### AIM OF THE TASK
Only an exact copy of the listing below will do.

*** INFORMATION PROVIDED Section Begins ***

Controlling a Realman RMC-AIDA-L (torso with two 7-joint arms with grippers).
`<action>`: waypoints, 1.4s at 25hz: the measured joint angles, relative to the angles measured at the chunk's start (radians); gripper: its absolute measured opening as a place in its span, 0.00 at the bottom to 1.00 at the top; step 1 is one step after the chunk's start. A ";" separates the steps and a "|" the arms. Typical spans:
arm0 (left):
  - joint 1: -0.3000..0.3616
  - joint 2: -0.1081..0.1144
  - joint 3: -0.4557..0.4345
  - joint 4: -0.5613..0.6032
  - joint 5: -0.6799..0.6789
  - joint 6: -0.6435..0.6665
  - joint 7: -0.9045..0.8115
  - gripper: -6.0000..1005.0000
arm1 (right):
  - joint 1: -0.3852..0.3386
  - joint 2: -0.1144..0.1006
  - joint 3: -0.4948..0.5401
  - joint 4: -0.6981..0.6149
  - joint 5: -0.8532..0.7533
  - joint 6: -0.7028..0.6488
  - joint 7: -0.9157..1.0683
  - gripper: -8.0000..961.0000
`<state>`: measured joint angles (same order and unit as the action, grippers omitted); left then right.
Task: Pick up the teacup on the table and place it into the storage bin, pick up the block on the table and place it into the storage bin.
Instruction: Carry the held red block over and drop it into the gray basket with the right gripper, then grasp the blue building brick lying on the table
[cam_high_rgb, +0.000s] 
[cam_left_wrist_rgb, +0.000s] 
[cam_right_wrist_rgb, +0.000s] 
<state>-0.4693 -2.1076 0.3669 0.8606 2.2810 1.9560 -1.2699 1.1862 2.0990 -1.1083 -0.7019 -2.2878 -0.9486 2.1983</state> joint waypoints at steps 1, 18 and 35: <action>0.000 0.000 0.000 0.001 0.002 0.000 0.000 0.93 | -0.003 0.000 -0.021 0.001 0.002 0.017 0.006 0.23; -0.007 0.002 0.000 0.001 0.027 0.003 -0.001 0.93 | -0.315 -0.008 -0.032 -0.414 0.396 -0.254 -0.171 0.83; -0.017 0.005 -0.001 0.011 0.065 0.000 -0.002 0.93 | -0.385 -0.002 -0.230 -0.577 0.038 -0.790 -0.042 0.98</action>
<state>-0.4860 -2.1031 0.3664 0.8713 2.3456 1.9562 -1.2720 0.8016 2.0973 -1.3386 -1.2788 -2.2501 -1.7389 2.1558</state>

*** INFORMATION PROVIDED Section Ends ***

### YOUR SOLUTION
Controlling a Realman RMC-AIDA-L (torso with two 7-joint arms with grippers).
`<action>`: waypoints, 1.4s at 25hz: the measured joint angles, relative to the angles measured at the chunk's start (radians); gripper: its absolute measured opening as a place in its span, 0.00 at the bottom to 1.00 at the top; step 1 is one step after the chunk's start. A ";" separates the steps and a "|" the arms. Typical spans:
arm0 (left):
  - joint 1: -0.3000..0.3616
  - joint 2: -0.1081..0.1144
  - joint 3: -0.4557..0.4345
  - joint 4: -0.5613..0.6032
  - joint 5: -0.6799..0.6789
  - joint 6: -0.6435..0.6665
  - joint 7: -0.9045..0.8115
  - gripper: -6.0000..1005.0000
arm1 (right):
  - joint 1: -0.3852..0.3386
  - joint 2: -0.1144..0.1006
  - joint 3: -0.4948..0.5401
  - joint 4: -0.6981..0.6149
  - joint 5: -0.8532..0.7533
  - joint 6: -0.7028..0.6488
  - joint 7: -0.9157..1.0683
  - gripper: -8.0000..961.0000
`<state>`: measured joint angles (same order and unit as the action, grippers omitted); left then right.
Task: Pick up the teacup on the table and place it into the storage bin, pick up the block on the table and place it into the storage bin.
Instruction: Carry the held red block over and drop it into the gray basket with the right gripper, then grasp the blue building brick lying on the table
[cam_high_rgb, +0.000s] 
[cam_left_wrist_rgb, +0.000s] 
[cam_right_wrist_rgb, +0.000s] 
<state>-0.4693 -2.1076 0.3669 0.8606 2.2810 1.9560 -1.2699 1.1862 2.0990 -1.1083 -0.7019 -2.2878 -0.9486 2.1983</state> joint waypoints at steps 1, 18 and 35: <action>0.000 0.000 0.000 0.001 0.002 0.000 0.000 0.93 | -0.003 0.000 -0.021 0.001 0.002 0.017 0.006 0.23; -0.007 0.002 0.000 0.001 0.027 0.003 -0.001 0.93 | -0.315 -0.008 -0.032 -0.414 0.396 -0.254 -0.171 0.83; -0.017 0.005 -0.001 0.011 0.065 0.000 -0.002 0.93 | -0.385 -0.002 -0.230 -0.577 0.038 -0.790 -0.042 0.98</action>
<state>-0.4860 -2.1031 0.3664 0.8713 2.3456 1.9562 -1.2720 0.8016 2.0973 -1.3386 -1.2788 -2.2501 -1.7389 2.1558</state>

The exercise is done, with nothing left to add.